Word for word, restate every line of the material.

_ _ _

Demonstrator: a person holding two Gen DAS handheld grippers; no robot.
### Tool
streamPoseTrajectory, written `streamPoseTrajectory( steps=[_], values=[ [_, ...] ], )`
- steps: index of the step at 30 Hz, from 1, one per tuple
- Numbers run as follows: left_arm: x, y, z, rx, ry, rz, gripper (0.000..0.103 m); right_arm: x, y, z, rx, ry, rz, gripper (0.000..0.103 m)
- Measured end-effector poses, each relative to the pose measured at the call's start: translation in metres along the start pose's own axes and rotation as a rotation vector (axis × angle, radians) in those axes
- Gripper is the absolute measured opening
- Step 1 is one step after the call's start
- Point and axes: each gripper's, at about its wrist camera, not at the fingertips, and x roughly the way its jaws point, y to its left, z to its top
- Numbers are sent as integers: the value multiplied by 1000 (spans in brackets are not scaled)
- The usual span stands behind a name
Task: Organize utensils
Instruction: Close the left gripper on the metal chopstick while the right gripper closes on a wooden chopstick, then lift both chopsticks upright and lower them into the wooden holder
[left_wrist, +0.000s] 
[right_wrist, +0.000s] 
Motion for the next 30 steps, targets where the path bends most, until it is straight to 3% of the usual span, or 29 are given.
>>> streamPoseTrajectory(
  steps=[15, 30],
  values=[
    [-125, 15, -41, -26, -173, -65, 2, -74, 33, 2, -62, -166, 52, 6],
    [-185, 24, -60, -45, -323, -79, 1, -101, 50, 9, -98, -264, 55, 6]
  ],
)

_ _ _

*RESPONSE:*
Demonstrator: a person holding two Gen DAS handheld grippers; no robot.
### Tool
streamPoseTrajectory, written `streamPoseTrajectory( steps=[_], values=[ [_, ...] ], )`
- steps: index of the step at 30 Hz, from 1, one per tuple
- Numbers run as follows: left_arm: x, y, z, rx, ry, rz, gripper (0.000..0.103 m); right_arm: x, y, z, rx, ry, rz, gripper (0.000..0.103 m)
- Measured end-effector poses, each relative to the pose measured at the call's start: translation in metres along the start pose's own axes and rotation as a rotation vector (axis × angle, radians) in those axes
- Gripper is the absolute measured opening
- Step 1 is one step after the call's start
- Point and axes: each gripper's, at about its wrist camera, not at the fingertips, and x roughly the way its jaws point, y to its left, z to its top
- Numbers are sent as integers: the value multiplied by 1000 (spans in brackets are not scaled)
- The usual span stands behind a name
Task: Organize utensils
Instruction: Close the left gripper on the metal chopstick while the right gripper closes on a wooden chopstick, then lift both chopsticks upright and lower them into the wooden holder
[left_wrist, +0.000s] 
[right_wrist, +0.000s] 
Motion for the next 30 steps, targets where the path bends most, until it is straight to 3% of the usual span, or 29 are given.
>>> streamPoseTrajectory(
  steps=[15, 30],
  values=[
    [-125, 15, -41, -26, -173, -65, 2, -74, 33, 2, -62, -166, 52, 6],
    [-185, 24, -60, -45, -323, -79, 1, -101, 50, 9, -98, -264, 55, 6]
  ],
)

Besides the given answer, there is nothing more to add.